REQUIRED ACTION: The entries below hold a line with "Machine-readable labels follow" and a line with "Mark the black wrist". Return those lines and all that lie between them, exactly and only.

►

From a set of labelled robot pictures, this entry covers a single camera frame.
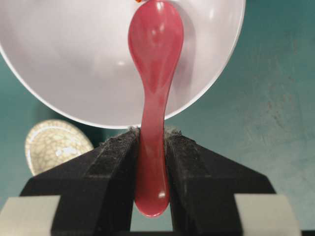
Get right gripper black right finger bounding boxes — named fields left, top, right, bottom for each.
left=165, top=128, right=299, bottom=236

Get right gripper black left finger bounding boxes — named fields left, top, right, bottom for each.
left=0, top=128, right=139, bottom=236

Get pink plastic spoon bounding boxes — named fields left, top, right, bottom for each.
left=128, top=0, right=184, bottom=217

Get small crackle-glaze dish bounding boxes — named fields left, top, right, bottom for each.
left=25, top=119, right=94, bottom=176

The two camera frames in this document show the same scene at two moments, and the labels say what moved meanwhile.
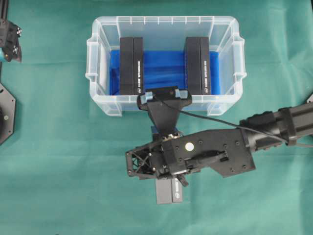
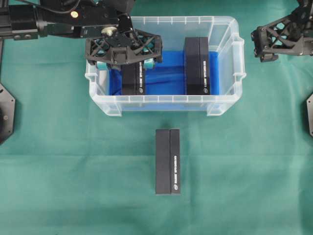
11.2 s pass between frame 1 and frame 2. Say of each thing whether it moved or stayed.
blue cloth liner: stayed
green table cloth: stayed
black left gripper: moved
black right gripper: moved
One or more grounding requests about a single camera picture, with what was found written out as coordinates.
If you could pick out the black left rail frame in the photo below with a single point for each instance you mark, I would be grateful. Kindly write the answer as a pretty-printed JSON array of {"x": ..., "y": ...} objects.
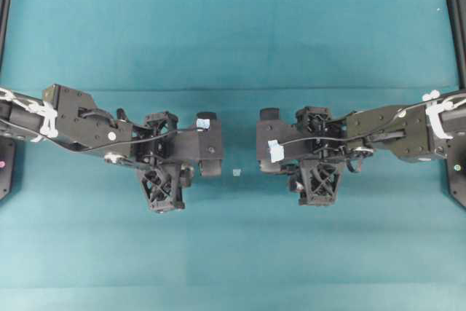
[{"x": 4, "y": 17}]

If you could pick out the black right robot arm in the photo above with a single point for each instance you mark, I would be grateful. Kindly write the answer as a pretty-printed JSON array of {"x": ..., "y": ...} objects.
[{"x": 413, "y": 133}]

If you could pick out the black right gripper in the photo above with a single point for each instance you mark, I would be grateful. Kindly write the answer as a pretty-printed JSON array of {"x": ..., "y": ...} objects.
[{"x": 315, "y": 135}]

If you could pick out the black right rail frame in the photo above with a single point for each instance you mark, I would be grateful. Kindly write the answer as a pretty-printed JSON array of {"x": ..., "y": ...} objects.
[{"x": 456, "y": 10}]

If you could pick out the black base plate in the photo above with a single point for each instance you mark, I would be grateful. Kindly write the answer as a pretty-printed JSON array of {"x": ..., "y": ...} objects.
[
  {"x": 8, "y": 150},
  {"x": 455, "y": 170}
]

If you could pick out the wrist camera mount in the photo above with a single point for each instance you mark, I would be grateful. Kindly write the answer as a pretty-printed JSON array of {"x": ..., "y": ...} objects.
[
  {"x": 162, "y": 187},
  {"x": 316, "y": 182}
]

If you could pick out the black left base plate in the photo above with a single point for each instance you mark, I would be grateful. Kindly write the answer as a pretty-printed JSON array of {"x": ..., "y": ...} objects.
[{"x": 8, "y": 150}]

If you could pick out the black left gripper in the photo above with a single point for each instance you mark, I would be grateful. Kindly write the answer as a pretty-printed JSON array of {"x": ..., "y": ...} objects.
[{"x": 163, "y": 141}]

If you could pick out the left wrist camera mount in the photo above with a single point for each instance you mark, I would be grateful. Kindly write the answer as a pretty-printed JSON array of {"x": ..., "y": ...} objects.
[{"x": 162, "y": 187}]

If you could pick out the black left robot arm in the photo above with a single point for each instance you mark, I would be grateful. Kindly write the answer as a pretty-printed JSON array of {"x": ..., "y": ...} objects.
[{"x": 71, "y": 119}]

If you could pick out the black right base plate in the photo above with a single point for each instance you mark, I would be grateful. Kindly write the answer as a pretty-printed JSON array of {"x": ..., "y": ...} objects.
[{"x": 455, "y": 170}]

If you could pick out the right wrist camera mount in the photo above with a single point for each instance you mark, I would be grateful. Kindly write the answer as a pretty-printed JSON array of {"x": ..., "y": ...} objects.
[{"x": 316, "y": 182}]

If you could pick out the black rail frame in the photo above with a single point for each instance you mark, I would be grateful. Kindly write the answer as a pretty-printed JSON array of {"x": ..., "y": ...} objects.
[
  {"x": 456, "y": 10},
  {"x": 4, "y": 17}
]

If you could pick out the teal table cloth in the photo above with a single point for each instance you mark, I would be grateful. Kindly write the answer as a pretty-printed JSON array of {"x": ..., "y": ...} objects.
[{"x": 77, "y": 234}]

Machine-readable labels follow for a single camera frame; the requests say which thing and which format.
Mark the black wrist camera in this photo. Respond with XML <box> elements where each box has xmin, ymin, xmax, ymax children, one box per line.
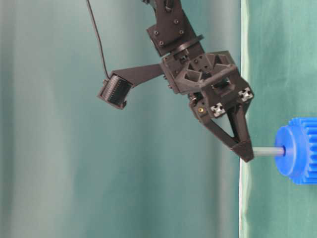
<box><xmin>98</xmin><ymin>74</ymin><xmax>132</xmax><ymax>110</ymax></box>

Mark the grey metal shaft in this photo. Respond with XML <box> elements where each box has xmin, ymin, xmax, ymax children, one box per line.
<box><xmin>253</xmin><ymin>146</ymin><xmax>285</xmax><ymax>156</ymax></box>

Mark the black camera cable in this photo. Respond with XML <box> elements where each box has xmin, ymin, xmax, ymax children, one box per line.
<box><xmin>86</xmin><ymin>0</ymin><xmax>110</xmax><ymax>79</ymax></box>

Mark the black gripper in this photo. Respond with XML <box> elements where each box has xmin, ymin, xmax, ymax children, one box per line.
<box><xmin>161</xmin><ymin>51</ymin><xmax>254</xmax><ymax>163</ymax></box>

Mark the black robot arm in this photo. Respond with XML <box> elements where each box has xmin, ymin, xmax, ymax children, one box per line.
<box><xmin>147</xmin><ymin>0</ymin><xmax>254</xmax><ymax>162</ymax></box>

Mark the green table cloth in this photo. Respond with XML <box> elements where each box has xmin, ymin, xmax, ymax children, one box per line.
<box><xmin>240</xmin><ymin>0</ymin><xmax>317</xmax><ymax>238</ymax></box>

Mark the blue plastic gear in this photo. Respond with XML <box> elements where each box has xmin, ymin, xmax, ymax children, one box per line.
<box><xmin>275</xmin><ymin>118</ymin><xmax>317</xmax><ymax>185</ymax></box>

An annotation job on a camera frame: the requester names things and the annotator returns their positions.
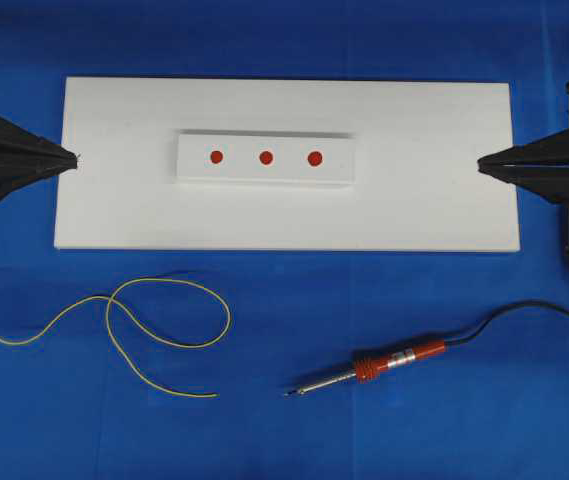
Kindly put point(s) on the large white foam board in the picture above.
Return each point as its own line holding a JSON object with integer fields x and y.
{"x": 417, "y": 185}

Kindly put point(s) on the small white raised block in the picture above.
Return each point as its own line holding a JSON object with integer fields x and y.
{"x": 266, "y": 159}

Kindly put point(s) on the blue table cloth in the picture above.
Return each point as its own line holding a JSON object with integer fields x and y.
{"x": 169, "y": 365}

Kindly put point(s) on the red handled soldering iron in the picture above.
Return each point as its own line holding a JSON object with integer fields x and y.
{"x": 369, "y": 368}

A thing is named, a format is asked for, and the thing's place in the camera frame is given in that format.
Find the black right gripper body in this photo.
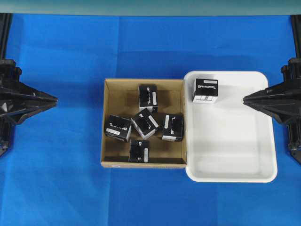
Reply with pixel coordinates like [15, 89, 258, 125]
[267, 58, 301, 125]

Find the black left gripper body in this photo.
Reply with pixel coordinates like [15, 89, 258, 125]
[0, 59, 35, 125]

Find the white plastic tray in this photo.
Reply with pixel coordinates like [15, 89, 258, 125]
[184, 71, 277, 183]

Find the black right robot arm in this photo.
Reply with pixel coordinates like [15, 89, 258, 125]
[243, 15, 301, 162]

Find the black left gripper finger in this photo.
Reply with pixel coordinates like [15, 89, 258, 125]
[24, 102, 57, 118]
[33, 90, 58, 102]

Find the black box in tray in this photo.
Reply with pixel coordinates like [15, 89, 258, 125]
[192, 78, 218, 104]

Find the black box right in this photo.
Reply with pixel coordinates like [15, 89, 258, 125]
[162, 114, 184, 142]

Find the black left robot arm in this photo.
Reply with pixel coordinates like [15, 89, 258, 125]
[0, 13, 58, 155]

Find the black box left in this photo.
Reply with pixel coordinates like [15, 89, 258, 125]
[104, 114, 132, 142]

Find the brown cardboard box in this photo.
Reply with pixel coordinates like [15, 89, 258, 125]
[100, 79, 187, 169]

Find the black box top centre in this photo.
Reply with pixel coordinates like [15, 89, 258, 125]
[138, 84, 158, 113]

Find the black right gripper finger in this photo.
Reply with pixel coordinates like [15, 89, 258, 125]
[243, 101, 277, 118]
[243, 89, 268, 102]

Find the black box tilted centre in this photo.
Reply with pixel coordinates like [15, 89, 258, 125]
[131, 109, 159, 140]

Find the black box bottom centre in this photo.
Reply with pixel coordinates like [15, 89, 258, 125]
[128, 139, 150, 163]

◄

SOLUTION BELOW:
Machine-readable labels follow for a single camera frame; the requests say which thing and which format.
Mark the black wrist camera in this photo. Respond with XML <box> elements where each box has xmin, ymin, xmax, ymax children, one box per line.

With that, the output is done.